Write all of the lines below out again, exactly as they stand.

[[ Material provided, beginning ]]

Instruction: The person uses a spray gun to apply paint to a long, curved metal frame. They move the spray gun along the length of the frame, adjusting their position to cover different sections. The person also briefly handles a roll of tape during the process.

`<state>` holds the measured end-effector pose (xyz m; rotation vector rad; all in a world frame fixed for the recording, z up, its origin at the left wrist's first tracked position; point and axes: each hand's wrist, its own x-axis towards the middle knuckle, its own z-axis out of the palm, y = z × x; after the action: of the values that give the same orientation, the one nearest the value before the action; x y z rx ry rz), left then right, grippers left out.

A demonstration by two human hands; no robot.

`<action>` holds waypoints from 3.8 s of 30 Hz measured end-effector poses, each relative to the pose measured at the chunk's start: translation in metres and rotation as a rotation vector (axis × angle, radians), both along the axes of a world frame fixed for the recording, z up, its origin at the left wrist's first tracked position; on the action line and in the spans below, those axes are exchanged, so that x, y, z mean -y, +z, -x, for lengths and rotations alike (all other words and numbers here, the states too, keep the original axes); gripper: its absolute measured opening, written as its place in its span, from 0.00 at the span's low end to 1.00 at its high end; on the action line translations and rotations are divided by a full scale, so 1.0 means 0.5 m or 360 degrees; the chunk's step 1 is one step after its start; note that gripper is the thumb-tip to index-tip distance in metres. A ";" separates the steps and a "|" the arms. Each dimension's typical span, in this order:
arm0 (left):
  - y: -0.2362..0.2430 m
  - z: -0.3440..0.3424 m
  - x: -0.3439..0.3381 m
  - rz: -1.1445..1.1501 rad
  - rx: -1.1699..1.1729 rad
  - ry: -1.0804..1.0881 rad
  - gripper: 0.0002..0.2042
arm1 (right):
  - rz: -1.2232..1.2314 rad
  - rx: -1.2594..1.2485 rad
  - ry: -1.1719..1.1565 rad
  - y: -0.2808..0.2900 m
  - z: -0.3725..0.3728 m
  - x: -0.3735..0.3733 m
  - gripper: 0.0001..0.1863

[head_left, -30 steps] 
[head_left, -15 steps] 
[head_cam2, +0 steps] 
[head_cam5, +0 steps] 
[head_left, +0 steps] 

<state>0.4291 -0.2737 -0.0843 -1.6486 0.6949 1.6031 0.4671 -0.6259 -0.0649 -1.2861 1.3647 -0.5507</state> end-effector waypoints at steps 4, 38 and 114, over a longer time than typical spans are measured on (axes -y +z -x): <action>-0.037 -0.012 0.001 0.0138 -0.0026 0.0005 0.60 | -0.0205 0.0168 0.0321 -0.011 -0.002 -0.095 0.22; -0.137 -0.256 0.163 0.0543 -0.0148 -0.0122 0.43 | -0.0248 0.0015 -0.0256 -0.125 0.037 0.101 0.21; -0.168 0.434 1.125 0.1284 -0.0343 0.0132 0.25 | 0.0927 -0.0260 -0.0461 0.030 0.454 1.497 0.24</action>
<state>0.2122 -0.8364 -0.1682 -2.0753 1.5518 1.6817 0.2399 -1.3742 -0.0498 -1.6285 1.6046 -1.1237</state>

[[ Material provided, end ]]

• **Output for this exercise**:
Instruction: The person uses a spray gun to apply paint to a long, curved metal frame. They move the spray gun along the length of the frame, adjusting their position to cover different sections. The person also briefly handles a roll of tape during the process.

`<state>` holds the measured end-effector pose (xyz m; rotation vector rad; all in a world frame fixed for the recording, z up, its origin at the left wrist's first tracked position; point and axes: each hand's wrist, its own x-axis towards the middle knuckle, its own z-axis out of the palm, y = z × x; after the action: of the values that give the same orientation, the one nearest the value before the action; x y z rx ry rz), left then right, grippers left out.

A demonstration by two human hands; no robot.

`<action>` holds waypoints from 3.8 s of 30 Hz measured end-effector poses, each relative to the pose measured at the chunk's start: translation in metres and rotation as a rotation vector (axis × angle, radians), both along the axes of a world frame fixed for the recording, z up, its origin at the left wrist's first tracked position; on the action line and in the spans below, those axes are exchanged, so that x, y, z mean -y, +z, -x, for lengths and rotations alike (all other words and numbers here, the states too, keep the original axes); gripper: its absolute measured opening, written as its place in its span, from 0.00 at the span's low end to 1.00 at its high end; on the action line translations and rotations are divided by a full scale, so 1.0 means 0.5 m or 360 degrees; the chunk's step 1 is one step after its start; note that gripper is the thumb-tip to index-tip distance in metres. A ";" separates the steps and a "|" the arms. Each dimension's typical span, in this order:
arm0 (left):
  - y: -0.2362..0.2430 m
  - z: -0.3440..0.3424 m
  - x: -0.3439..0.3381 m
  - rz: -1.1445..1.1501 rad
  - rx: -1.1699..1.1729 rad
  - ry: -1.0804..1.0881 rad
  - gripper: 0.0002..0.2042
arm1 (right):
  - rz: -1.2232..1.2314 rad
  - rx: -1.2594..1.2485 rad
  - ry: -1.1719..1.1565 rad
  - y: -0.2808..0.2900 m
  - z: -0.3725..0.3728 m
  - x: -0.3735..0.3733 m
  - gripper: 0.0001..0.1863

[head_left, -30 steps] 
[head_left, -15 steps] 
[head_cam2, +0 steps] 
[head_cam5, +0 steps] 
[head_left, +0 steps] 

<state>0.4291 -0.2737 -0.0843 -1.6486 0.6949 1.6031 0.4671 -0.6259 -0.0649 -1.2861 1.3647 -0.5507</state> end-effector waypoints at steps 4, 38 and 114, over a longer time than typical spans are measured on (axes -y +z -x): <action>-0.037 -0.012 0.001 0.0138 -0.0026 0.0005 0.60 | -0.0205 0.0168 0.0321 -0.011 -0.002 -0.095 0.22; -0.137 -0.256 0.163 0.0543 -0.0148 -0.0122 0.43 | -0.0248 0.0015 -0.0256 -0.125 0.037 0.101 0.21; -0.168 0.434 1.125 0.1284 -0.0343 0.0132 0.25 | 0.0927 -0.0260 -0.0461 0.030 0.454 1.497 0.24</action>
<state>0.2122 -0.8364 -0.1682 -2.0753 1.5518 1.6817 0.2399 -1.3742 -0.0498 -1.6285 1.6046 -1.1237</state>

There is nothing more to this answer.